I’m not proud of that. But over time, I’ve watched her return, not just to being "my mom" in a technical sense, but to being my mom again, in the way I remember from when I was young.
The warmth, the comfort, the strength behind her eyes.
She still cares deeply about how others perceive me.
I can see her worry about how people see her, too.
There’s always been this weight she carries, trying to be everything at once, trying to protect me from a world she doesn’t fully trust.
And even with her flaws—because we all have them—she’s loved me in a way that’s undeniable.
Unconditional is a loaded word.
But both my parents, in different ways, have shown me what unconditional love truly looks like.
Not with big speeches or perfect behavior, but with consistency.

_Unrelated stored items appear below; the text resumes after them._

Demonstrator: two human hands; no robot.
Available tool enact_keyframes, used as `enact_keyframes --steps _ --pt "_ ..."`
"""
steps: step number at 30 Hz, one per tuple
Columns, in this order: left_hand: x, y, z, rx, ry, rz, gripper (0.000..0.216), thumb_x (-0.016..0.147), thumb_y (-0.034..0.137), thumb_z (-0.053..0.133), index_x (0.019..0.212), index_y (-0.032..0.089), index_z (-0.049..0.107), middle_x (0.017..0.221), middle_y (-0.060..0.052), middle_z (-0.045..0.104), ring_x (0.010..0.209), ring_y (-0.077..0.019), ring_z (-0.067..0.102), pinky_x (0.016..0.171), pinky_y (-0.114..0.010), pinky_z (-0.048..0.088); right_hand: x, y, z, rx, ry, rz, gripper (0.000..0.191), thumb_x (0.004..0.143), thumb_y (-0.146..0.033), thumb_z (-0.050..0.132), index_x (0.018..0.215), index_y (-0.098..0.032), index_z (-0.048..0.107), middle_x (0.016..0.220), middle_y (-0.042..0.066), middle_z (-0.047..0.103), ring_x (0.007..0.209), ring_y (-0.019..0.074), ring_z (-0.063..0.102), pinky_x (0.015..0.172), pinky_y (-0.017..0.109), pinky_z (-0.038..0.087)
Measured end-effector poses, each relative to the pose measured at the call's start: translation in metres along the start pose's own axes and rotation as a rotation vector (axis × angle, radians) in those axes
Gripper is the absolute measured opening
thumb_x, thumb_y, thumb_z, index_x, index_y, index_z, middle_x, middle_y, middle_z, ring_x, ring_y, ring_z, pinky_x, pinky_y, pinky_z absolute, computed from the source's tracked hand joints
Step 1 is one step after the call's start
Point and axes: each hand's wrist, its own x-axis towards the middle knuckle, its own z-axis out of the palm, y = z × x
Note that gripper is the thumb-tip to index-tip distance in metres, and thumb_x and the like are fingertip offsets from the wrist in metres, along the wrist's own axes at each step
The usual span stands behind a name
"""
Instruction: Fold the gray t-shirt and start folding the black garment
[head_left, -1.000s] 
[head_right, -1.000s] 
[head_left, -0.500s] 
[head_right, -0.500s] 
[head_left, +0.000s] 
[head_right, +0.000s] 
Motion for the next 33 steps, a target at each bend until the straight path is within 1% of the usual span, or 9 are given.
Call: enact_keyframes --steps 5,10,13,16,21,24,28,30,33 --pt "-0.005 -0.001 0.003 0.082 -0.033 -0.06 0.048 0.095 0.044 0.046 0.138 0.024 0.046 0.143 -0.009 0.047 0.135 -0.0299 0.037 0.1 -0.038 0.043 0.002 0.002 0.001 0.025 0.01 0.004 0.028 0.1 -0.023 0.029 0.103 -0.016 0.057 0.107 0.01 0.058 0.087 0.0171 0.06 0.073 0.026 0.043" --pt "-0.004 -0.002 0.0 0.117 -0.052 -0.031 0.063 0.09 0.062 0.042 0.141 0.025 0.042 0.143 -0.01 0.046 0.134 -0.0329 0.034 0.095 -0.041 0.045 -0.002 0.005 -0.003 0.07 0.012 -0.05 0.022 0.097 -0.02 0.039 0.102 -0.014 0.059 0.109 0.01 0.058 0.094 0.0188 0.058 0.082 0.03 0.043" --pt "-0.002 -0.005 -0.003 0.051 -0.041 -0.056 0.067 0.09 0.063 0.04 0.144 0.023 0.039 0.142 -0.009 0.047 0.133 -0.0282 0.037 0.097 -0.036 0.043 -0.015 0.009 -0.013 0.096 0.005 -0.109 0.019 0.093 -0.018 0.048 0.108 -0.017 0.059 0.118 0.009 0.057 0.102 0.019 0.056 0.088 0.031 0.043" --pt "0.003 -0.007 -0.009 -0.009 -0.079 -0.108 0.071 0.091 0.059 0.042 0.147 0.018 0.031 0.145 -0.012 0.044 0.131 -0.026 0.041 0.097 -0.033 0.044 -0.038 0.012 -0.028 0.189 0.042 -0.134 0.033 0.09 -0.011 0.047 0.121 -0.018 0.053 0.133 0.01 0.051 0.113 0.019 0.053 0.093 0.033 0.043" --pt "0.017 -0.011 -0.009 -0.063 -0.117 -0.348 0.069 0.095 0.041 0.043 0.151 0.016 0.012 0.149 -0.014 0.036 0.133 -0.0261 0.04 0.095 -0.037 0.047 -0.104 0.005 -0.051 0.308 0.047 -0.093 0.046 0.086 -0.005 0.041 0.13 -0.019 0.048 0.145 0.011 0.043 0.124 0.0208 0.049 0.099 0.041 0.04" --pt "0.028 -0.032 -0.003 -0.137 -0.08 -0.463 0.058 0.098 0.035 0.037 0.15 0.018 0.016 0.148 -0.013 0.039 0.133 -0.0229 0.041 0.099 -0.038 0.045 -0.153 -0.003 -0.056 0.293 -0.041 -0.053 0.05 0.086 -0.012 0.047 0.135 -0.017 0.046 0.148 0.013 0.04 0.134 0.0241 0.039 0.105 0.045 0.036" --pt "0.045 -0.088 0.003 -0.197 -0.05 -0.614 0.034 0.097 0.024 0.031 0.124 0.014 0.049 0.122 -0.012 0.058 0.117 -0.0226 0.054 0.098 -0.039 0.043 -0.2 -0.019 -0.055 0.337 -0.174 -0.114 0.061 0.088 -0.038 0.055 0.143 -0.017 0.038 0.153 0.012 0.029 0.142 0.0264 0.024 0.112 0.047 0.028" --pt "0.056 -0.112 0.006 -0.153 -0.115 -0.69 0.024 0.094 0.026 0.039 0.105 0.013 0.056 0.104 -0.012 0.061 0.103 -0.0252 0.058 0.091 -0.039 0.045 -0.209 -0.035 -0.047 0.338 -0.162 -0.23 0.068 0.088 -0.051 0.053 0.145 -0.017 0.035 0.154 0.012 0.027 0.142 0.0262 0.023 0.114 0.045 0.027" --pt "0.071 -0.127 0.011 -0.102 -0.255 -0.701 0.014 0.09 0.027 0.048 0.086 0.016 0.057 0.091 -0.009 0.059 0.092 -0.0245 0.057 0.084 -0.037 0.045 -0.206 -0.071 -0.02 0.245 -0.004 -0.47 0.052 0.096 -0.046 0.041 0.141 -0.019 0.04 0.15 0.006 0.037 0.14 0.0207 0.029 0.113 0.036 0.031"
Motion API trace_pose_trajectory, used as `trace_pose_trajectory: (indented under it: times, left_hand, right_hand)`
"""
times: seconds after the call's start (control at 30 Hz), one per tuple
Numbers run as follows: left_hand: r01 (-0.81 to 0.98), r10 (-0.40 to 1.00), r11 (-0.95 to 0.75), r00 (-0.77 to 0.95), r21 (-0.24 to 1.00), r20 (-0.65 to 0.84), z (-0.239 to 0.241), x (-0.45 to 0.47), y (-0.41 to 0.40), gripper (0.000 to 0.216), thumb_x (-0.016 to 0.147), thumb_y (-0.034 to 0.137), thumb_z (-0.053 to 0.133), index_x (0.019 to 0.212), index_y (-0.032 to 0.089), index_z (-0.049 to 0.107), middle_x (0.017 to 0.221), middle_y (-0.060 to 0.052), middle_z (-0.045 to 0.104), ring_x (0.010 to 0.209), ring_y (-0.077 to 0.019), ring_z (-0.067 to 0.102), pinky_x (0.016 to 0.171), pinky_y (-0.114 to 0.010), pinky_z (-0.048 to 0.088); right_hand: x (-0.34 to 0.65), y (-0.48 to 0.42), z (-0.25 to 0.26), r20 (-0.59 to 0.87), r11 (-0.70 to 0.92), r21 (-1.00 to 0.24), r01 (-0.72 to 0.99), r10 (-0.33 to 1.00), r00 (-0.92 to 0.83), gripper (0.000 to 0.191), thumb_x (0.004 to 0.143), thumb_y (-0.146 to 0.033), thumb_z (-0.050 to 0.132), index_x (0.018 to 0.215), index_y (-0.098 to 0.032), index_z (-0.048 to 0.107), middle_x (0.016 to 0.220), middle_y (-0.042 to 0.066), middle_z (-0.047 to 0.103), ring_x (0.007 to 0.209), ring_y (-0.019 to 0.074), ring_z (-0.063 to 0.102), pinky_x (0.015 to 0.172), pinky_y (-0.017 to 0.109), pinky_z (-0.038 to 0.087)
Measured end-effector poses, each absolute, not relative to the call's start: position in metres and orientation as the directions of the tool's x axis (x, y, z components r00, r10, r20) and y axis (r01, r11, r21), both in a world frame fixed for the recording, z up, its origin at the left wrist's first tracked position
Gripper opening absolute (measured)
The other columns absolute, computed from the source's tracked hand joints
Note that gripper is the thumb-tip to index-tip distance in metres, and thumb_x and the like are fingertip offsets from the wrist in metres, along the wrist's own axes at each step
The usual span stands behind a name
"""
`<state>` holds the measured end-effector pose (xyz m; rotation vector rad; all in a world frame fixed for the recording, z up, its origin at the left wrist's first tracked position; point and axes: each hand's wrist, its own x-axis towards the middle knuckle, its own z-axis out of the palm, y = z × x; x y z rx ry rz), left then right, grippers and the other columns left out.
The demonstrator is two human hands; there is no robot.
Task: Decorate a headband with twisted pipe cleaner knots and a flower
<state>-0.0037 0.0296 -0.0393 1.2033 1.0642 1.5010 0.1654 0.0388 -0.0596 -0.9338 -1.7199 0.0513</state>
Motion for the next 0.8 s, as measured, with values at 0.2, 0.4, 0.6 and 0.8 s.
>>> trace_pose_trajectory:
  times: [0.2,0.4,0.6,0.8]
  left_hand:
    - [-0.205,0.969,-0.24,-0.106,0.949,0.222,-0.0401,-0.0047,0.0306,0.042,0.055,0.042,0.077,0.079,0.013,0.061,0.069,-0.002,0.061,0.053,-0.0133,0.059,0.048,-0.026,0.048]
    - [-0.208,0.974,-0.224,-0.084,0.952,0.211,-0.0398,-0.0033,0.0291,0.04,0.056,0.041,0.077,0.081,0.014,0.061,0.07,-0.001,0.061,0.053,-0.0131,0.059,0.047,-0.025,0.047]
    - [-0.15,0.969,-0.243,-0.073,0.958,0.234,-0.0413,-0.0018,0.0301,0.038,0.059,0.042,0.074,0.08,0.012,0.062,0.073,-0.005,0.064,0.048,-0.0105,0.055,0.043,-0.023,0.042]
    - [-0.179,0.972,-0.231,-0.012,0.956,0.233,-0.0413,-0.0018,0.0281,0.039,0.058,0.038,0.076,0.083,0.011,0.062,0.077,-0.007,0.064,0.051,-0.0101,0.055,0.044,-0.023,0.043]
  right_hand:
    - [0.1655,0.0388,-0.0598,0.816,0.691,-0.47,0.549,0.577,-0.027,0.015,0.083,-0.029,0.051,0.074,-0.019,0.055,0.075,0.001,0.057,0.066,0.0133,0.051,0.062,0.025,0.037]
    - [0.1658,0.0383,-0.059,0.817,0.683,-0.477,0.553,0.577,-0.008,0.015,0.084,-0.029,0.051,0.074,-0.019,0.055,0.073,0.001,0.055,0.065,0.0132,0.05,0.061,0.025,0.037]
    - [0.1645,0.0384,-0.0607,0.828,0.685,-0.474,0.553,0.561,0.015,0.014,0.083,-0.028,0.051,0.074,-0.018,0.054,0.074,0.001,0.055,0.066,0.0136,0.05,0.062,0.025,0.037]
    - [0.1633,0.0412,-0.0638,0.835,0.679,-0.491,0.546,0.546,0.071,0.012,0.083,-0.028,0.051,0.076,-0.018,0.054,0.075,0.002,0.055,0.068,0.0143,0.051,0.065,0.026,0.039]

With trying, even after failures.
With loving me through every version of myself, especially the ones I didn’t love much myself.
Yes, we fight.
Yes, there are things that need to be said, mended, faced head-on.
Yes, it’s complicated.
But this is the slow burn of growing up.
Of healing.
Of learning your parents aren’t invincible.
That they hurt, and cry, and break just like you do.
That they’re not mythical beings with rod-iron emotions.
They’re not villains. They’re just people.
When I really stop to think about it?
Recently, I’ve been letting myself feel the full arc of it all: the good, the bad, the growth.
My parents took our old family photos out to hang back up after moving some furniture, and I got a good look at them for the first time in a while.
I see that little kid in myself now, and I see that adult figuring it out that is still there in my dad.
I tear up a lot thinking about these things.
Because things have changed. And maybe they always will.
But there’s something sacred in knowing we’re all still here, still trying.
That’s more than enough to get me through it all.
If this made you think of your own parents, or how you want to be remembered someday…
Maybe sit with that for a bit.
Let it change something.
I am so grateful you’re here reading this, and genuinely from the bottom of my heart if you read this and you think “ugh, just more bullshit” I promise you it’s not bullshit. Growing up can be scary, painful, and full of emotions we were never prepared for, but there is always room for healing.
Please reach out to your parent if you are able, and if it’s safe and healthy. Ask them about their youth, maybe even about something they enjoyed or, if you’re ready, dip in to those more in depth conversations.
You will not regret learning more about them, I promise you.
-Jake
Jake, this was beautifully written and deeply moving.
Your reflection reminded me how growing up isn’t just about finding your own footing—it’s about learning to see your parents in full, with all their cracks and complexity. That shift from “they should’ve known better” to “maybe they were just trying their best” hits hard. It’s not about excusing everything, but it is about embracing the humanity in the people who raised us. You’ve not only honored your parents—you’ve invited us all to pause, look inward, and maybe reach out with a little more softness.